▸ Task description
Write out exactly, and only, the lines from the one containing "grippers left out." through the last line of the listing below.
Data extract below:
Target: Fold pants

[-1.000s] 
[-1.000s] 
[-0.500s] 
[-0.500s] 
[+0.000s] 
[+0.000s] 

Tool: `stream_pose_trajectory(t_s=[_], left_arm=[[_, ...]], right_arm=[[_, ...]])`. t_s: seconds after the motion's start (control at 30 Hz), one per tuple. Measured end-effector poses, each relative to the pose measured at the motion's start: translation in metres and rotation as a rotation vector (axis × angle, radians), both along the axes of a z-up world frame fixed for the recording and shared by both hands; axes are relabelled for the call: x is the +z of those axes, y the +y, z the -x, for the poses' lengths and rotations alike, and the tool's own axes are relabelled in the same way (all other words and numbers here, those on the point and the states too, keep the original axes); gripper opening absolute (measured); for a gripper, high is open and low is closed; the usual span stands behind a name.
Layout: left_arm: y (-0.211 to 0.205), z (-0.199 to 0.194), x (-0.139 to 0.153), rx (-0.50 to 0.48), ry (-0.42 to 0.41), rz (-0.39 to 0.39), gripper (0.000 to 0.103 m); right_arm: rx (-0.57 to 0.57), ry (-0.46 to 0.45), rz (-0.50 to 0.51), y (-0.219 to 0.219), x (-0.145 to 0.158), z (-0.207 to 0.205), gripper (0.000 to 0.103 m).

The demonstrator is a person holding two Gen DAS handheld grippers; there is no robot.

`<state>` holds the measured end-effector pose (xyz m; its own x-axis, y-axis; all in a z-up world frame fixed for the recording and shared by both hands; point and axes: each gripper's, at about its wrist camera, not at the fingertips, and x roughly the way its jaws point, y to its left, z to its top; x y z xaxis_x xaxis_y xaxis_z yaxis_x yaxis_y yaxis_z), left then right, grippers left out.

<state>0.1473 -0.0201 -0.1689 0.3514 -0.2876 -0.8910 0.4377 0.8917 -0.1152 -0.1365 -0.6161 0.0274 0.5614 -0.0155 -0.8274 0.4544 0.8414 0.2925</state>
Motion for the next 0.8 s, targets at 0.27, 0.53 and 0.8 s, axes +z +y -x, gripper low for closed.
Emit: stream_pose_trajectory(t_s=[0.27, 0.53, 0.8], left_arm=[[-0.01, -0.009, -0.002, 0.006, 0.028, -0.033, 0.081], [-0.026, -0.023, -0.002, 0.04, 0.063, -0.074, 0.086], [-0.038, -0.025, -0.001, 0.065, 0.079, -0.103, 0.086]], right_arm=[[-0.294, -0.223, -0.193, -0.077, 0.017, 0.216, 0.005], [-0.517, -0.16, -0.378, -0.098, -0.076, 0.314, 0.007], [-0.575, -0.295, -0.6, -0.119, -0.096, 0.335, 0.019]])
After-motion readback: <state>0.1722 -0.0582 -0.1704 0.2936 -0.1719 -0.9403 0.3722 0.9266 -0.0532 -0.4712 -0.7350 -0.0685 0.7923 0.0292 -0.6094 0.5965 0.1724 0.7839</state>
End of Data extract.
▸ Answer section
`<state>` holds the measured end-effector pose (xyz m; its own x-axis, y-axis; all in a z-up world frame fixed for the recording and shared by both hands; point and axes: each gripper's, at about its wrist camera, not at the fingertips, and x roughly the way its jaws point, y to its left, z to its top; x y z xaxis_x xaxis_y xaxis_z yaxis_x yaxis_y yaxis_z), left then right, grippers left out.

<state>0.1473 -0.0201 -0.1689 0.3514 -0.2876 -0.8910 0.4377 0.8917 -0.1152 -0.1365 -0.6161 0.0274 0.5614 -0.0155 -0.8274 0.4544 0.8414 0.2925</state>
Motion for the next 0.8 s, targets at 0.27, 0.53 and 0.8 s, axes +z +y -x, gripper low for closed.
Emit: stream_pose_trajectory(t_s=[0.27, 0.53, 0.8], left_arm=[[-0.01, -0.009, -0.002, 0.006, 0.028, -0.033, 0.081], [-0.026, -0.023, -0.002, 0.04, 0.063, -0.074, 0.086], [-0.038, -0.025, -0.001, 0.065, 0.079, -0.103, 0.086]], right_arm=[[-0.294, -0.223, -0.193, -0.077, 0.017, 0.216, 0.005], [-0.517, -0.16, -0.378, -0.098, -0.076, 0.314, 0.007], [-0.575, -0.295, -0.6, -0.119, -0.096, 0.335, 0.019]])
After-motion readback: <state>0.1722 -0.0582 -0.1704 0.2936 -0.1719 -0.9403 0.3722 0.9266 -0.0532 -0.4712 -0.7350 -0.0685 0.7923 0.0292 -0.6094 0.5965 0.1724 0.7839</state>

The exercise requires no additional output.